[Source data]

====================

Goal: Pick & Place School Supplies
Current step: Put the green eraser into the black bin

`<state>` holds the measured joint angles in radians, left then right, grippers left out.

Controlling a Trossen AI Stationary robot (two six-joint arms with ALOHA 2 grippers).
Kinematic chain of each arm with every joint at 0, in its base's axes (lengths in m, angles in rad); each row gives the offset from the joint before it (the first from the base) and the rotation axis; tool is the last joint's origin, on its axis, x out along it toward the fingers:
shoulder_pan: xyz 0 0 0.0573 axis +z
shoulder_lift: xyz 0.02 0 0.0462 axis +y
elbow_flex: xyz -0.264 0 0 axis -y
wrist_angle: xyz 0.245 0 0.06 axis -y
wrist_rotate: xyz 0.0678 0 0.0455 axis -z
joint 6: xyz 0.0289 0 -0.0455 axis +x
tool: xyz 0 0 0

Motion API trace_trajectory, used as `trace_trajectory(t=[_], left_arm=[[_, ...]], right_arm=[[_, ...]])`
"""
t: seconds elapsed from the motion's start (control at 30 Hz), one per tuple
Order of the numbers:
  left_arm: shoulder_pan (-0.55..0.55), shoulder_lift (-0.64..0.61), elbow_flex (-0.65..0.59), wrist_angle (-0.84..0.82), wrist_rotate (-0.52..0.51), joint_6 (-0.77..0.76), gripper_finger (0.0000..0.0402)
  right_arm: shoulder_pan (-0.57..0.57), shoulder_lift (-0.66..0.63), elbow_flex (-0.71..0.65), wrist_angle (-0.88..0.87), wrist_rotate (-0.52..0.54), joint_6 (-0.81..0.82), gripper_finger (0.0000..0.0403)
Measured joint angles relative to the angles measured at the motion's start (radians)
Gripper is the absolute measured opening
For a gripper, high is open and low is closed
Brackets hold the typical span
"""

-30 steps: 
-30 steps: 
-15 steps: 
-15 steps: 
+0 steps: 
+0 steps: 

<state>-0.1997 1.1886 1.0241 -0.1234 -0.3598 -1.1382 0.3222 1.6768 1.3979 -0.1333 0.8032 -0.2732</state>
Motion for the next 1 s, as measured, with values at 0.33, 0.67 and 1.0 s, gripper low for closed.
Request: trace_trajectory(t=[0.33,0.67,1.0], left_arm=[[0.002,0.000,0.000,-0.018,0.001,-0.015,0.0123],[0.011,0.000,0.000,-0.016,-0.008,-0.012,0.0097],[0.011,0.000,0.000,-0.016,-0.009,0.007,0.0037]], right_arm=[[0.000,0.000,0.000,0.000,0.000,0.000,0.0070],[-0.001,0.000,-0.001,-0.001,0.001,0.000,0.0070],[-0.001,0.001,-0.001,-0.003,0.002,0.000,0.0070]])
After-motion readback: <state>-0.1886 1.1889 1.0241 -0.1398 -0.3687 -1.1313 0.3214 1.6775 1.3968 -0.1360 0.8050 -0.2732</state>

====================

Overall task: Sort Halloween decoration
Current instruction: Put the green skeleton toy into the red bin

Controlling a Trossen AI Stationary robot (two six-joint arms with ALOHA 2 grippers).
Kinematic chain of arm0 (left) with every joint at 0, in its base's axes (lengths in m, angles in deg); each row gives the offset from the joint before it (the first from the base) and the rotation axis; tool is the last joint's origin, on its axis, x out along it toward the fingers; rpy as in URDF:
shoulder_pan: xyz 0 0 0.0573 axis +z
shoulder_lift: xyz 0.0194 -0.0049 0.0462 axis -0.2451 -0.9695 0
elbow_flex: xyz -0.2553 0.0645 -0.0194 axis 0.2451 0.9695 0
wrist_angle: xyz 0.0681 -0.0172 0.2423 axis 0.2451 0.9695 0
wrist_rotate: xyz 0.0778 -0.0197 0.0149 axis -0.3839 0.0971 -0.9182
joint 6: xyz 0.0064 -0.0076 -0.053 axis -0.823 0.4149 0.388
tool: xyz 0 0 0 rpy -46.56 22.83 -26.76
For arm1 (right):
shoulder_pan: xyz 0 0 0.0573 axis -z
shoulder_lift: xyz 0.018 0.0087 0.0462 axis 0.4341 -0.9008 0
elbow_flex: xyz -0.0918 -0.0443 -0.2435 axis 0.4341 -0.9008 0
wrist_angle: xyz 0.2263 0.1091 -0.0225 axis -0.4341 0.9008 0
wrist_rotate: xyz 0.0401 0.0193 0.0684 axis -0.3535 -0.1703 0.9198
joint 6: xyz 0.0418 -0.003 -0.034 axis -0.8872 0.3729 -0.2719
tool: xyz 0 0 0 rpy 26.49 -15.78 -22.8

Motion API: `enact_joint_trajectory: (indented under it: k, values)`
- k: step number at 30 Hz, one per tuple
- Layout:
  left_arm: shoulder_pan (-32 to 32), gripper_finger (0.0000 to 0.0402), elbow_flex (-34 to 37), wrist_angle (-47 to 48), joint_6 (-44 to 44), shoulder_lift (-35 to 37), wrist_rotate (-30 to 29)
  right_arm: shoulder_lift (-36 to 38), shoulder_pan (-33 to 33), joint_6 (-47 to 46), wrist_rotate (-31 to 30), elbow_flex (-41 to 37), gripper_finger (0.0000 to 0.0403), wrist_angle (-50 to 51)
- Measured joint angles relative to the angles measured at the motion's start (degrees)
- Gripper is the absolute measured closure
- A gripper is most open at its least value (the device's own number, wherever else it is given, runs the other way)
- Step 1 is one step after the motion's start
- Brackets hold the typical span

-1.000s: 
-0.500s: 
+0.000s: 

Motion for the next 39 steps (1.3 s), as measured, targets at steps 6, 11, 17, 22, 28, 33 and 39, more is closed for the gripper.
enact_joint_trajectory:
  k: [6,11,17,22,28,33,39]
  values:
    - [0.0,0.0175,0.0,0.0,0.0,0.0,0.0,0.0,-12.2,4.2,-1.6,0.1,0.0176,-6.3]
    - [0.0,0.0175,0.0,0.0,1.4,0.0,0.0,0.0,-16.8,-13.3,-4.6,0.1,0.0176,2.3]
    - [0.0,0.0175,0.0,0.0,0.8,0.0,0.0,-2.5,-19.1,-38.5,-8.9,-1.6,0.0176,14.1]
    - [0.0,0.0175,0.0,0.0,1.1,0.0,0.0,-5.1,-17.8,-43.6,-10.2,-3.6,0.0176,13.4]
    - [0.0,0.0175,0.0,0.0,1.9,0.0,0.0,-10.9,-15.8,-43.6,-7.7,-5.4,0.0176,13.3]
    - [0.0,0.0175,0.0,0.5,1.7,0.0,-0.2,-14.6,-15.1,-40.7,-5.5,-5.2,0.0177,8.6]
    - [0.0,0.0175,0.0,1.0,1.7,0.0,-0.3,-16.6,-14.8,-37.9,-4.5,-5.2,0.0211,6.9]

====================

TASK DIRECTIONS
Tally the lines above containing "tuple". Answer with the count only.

FINISHED EXERCISE
2